Paciencia en las obras de celo. Sucede a menudo que la actividad natural perjudica a las cosas que emprende, porque las personas muy activas no tienen espera, no aguardan la ocasión oportuna, y con la contradicción se irritan o se desaniman. No es así el Corazón de Jesús, pues si ninguno deseó tanto como Él la gloria de Dios y el bien de las almas, tampoco le igualó nadie en calma, resignación y paciencia. Ve contradichos sus designios, ve obstinados a los pecadores en perderse, ve triunfar a sus enemigos, y no se indigna ni exaspera. Pasa años enteros a la puerta de un corazón endurecido aguardando que le abra, y por larga que haya sido la resistencia, no le habla con desabrimiento, sino con ternura, cuando llega a abrir. Tal es el Señor cual nos le describe el libro de la Sabiduría, diciendo: “Tú eres suave y verdadero y paciente, y todo lo dispones con misericordia." (Sab., XV.)
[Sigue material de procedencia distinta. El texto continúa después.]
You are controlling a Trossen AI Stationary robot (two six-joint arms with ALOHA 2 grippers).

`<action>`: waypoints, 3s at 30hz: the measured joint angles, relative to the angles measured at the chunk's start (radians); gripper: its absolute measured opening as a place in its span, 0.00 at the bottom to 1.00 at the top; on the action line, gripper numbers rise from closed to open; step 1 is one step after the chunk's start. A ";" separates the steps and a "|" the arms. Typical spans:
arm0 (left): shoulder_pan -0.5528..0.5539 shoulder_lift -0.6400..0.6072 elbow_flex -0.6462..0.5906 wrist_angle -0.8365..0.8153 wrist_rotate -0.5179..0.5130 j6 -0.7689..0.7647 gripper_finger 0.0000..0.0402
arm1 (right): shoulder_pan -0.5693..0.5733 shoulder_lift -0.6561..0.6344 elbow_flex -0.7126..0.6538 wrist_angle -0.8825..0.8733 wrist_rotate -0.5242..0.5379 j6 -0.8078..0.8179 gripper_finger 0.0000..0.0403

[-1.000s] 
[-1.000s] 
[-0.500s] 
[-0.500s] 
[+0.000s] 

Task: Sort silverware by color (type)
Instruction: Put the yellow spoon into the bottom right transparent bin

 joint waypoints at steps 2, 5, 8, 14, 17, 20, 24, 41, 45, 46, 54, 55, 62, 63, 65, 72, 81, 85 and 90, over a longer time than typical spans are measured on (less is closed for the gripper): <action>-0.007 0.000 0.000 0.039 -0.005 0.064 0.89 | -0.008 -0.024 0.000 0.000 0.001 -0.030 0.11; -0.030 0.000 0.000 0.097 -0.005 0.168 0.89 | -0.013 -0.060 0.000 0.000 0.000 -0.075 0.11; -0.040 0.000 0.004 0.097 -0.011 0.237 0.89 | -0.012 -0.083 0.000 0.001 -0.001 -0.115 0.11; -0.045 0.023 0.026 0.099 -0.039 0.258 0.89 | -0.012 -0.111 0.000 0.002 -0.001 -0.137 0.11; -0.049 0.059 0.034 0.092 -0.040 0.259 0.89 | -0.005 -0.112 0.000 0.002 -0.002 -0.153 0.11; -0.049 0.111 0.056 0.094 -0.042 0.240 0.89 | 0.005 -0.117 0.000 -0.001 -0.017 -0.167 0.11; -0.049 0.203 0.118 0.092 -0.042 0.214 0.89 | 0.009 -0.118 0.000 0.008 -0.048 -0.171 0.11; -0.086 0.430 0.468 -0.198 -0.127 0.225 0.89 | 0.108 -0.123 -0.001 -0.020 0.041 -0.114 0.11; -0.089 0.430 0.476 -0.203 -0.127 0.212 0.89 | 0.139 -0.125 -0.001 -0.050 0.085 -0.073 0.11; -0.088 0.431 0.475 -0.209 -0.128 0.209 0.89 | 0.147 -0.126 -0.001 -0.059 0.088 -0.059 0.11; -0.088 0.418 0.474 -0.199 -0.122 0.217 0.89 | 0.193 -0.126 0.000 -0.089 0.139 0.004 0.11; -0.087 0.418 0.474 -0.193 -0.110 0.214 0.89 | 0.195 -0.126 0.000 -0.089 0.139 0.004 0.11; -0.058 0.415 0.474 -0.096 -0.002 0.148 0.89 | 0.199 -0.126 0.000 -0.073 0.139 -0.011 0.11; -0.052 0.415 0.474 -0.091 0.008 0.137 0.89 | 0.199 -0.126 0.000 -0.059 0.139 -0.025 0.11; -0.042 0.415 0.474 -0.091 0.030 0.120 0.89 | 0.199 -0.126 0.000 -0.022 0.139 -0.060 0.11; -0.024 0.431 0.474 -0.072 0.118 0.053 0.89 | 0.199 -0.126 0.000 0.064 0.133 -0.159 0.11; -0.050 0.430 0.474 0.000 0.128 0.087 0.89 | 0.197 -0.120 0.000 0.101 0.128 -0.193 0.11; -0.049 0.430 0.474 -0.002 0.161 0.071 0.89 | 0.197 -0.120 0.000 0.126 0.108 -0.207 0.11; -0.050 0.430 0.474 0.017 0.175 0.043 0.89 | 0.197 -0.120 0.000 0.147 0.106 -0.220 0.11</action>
Imita a este divino modelo, y haz por poseer tu alma con la paciencia, como dice el Señor.
Espera pacientemente el momento de la gracia, sin desanimarte ni desesperar de la salvación de nadie.
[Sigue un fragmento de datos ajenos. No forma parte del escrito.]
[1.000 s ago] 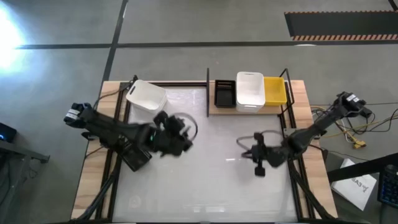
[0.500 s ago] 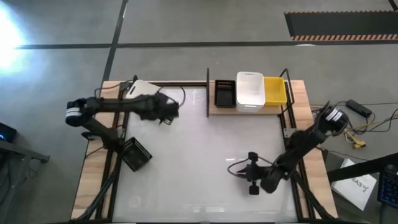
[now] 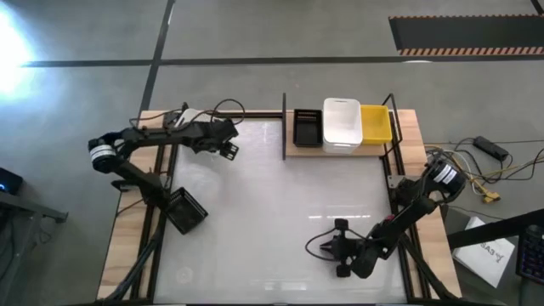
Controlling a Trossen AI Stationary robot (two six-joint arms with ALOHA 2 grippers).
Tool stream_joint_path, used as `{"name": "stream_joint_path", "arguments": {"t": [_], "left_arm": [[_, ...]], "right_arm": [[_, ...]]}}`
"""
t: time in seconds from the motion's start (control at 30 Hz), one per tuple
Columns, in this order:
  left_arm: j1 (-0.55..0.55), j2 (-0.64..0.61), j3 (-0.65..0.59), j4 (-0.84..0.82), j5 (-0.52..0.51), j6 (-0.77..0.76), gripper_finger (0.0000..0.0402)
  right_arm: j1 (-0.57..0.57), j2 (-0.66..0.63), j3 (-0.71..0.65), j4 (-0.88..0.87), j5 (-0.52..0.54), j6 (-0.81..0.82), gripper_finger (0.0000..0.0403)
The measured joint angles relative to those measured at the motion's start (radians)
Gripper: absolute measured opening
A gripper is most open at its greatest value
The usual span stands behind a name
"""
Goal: Stack baskets on shelf by color
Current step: Stack the white bin into the white bin on the shelf
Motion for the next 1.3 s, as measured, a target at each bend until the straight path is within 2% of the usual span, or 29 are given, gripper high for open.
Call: {"name": "stream_joint_path", "arguments": {"t": [0.13, 0.23, 0.4, 0.53, 0.57, 0.67, 0.83, 0.93, 1.03, 1.17, 1.3], "left_arm": [[0.006, 0.000, -0.051, 0.088, 0.023, 0.007, 0.0243], [0.006, 0.000, -0.073, 0.086, 0.023, 0.018, 0.0210], [-0.019, 0.000, -0.094, 0.081, 0.089, 0.033, 0.0112], [-0.096, 0.000, -0.099, 0.073, 0.160, 0.028, 0.0024], [-0.124, 0.000, -0.099, 0.071, 0.164, 0.020, 0.0013], [-0.229, -0.002, -0.091, 0.061, 0.173, -0.030, 0.0009], [-0.471, -0.002, -0.052, 0.082, 0.184, -0.157, 0.0001], [-0.630, 0.001, -0.031, 0.181, 0.180, -0.254, 0.0001], [-0.773, 0.041, 0.010, 0.296, 0.131, -0.292, 0.0001], [-0.893, 0.190, 0.149, 0.375, 0.074, -0.291, 0.0000], [-0.930, 0.398, 0.363, 0.366, 0.065, -0.226, 0.0000]], "right_arm": [[0.004, -0.010, 0.000, -0.005, -0.007, 0.023, 0.0027], [0.019, -0.028, 0.000, -0.007, -0.016, 0.032, 0.0027], [0.064, -0.094, 0.000, -0.016, -0.012, 0.013, 0.0027], [0.106, -0.172, 0.000, -0.037, -0.012, -0.021, 0.0027], [0.116, -0.193, 0.000, -0.053, -0.010, -0.021, 0.0027], [0.149, -0.254, 0.000, -0.112, 0.015, -0.017, 0.0027], [0.214, -0.323, 0.000, -0.202, 0.099, -0.014, 0.0027], [0.243, -0.342, -0.002, -0.225, 0.143, -0.014, 0.0027], [0.259, -0.348, -0.004, -0.227, 0.163, -0.014, 0.0027], [0.264, -0.348, -0.005, -0.231, 0.165, -0.014, 0.0027], [0.286, -0.361, -0.005, -0.253, 0.164, 0.004, 0.0027]]}}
Paciencia: con esta palabra resolvemos muchas dificultades, y en poco decimos mucho.
ORACIÓN FINAL.
Acto de consagración y desagravio
al Sagrado Corazón de Jesús.
¡Oh Corazón de Jesús! Yo quiero consagrarme a ti con todo el fervor de mi espíritu. Sobre el ara del altar, en que te inmolas por mi amor, deposito todo mi ser; mi cuerpo, que respetaré como templo en que tú habitas; mi alma, que cultivaré como jardín en que te recreas; mis sentidos, que guardaré como puertas de tentación; mis potencias, que abriré a las inspiraciones de tu gracia; mis pensamientos, que apartaré de las ilusiones del mundo; mis deseos, que pondré en la felicidad del Paraíso; mis virtudes, que florecerán al abrigo de tu protección; mis pasiones, que se someterán al freno de tus mandamientos, y hasta mis pecados, que detestaré mientras haya odio en mi pecho, y que lloraré sin cesar mientras haya en mis ojos lágrimas. Mi corazón quiere desde hoy ser para siempre todo tuyo, así como tú, ¡oh Corazón divino!, has querido ser siempre todo mío. Tuyo todo, tuyo siempre, no más culpas, no más tibieza. Yo te serviré por los que te ofenden; pensaré en ti por los que te olvidan; te amaré por los que te odian, y rogaré, y gemiré y me sacrificaré por los que te blasfeman sin conocerte. Amén.
***
Sagrado Corazón de Jesús, en vos confío.
Corazón Sacratísimo de Jesús, ten misericordia de nosotros.
Jesús, manso y humilde de Corazón, haced nuestro corazón semejante al vuestro.
Inmaculado Corazón de María, sed la salvación mía.